Aboriginal legislators across party lines panned the government yesterday over its apparent U-turn on a Ministry of the Interior (MOI) promise that only Aborigines would be allowed to serve as heads of national parks in Aboriginal regions, effectively stalling a review of proposed amendments to the National Park Act (國家公園法).
Construction and Planning Agency Director Yeh Shih-wen (葉世文) angered Aboriginal lawmakers when he told the Internal Administration Committee that a proposed amendment to the National Park Act by Democratic Progressive Party Legislator Chen Ying (陳瑩) of the Puyuma tribe might violate the equal rights clauses in the Constitution.
“The ministry promised to assign only Aborigines to head national parks in Aboriginal regions, but now all of a sudden you’re telling me it’s unconstitutional,” said Non-Partisan Solidarity Union Legislator May Chin (高金素梅), who is half Atayal
“Why was it constitutional then, but unconstitutional now? ... Is the government trying to trick us?” she asked.
The ministry promise was made years ago in an attempt to appease Atayal Aborigines opposed to the plan to create a national park covering Atayal lands in Taipei and Yilan counties.
Chinese Nationalist Party (KMT) legislators Kung Wen-chi (孔文吉) of the Sediq, and Chien Tung-ming (簡東明) of the Paiwan, also questioned the shift.
“I think assigning people from local tribes to head the parks is a very good idea, because they know the area, and they know the culture,” Kung said.
Chien said that national parks apparently lacked respect for Aborigines because both the Yushan and Taroko National Park management offices only employed two or three Aborigines as staff.

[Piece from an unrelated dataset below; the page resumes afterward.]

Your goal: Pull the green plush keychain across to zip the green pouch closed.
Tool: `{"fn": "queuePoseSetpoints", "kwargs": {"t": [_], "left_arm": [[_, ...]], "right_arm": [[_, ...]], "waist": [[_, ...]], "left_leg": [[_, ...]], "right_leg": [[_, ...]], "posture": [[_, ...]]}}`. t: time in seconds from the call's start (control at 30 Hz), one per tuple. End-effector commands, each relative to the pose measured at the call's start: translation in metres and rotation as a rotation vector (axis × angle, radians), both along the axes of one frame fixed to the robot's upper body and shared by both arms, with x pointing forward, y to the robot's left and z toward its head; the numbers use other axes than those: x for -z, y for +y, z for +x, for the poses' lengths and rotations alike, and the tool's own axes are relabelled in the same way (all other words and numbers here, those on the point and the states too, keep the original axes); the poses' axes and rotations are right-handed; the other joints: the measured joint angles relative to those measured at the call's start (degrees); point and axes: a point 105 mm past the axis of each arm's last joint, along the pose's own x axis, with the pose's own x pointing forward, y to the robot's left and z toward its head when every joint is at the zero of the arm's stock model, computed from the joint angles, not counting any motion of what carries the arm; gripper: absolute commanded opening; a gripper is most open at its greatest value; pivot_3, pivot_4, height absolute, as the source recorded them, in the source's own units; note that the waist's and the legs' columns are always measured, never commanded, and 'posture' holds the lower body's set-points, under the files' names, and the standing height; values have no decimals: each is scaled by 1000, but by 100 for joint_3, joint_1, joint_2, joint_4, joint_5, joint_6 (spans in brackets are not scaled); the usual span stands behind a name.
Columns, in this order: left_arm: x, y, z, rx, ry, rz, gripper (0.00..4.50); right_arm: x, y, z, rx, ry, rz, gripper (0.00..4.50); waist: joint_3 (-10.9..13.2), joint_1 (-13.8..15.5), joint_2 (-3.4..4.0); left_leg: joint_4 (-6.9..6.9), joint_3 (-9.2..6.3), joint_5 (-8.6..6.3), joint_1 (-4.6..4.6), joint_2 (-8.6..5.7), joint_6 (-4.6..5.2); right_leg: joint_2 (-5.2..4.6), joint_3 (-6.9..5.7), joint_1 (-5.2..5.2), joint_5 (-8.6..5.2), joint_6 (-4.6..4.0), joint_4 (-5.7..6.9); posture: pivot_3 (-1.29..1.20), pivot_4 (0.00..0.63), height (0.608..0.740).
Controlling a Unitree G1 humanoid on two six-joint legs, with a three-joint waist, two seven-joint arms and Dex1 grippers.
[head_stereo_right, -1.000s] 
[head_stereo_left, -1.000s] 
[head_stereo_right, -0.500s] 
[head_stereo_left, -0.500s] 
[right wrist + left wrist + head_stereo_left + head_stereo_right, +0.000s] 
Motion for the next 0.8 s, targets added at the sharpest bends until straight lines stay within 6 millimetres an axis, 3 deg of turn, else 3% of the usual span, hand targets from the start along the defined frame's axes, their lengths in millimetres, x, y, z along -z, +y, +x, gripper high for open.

KMT Legislator Wu Yu-sheng (吳育昇), however, defended the government, saying that requiring a certain ethnic status for a certain position was not only unconstitutional, but violated the meritocratic civil service system.
“You need to pass the civil service exam to become a civil servant, but the exam is unfair to Aborigines, because the questions are based on Han culture ... The exam itself is discriminatory,” Chin said.
“Stipulating that only Aborigines can serve as head of national parks in Aboriginal regions is of course legal, because it’s in accordance with the Aboriginal Basic Act [原住民族基本法],” Chin said.
She left the meeting in protest.
The committee meeting was then adjourned as the number of attendees fell below the number needed for a quorum.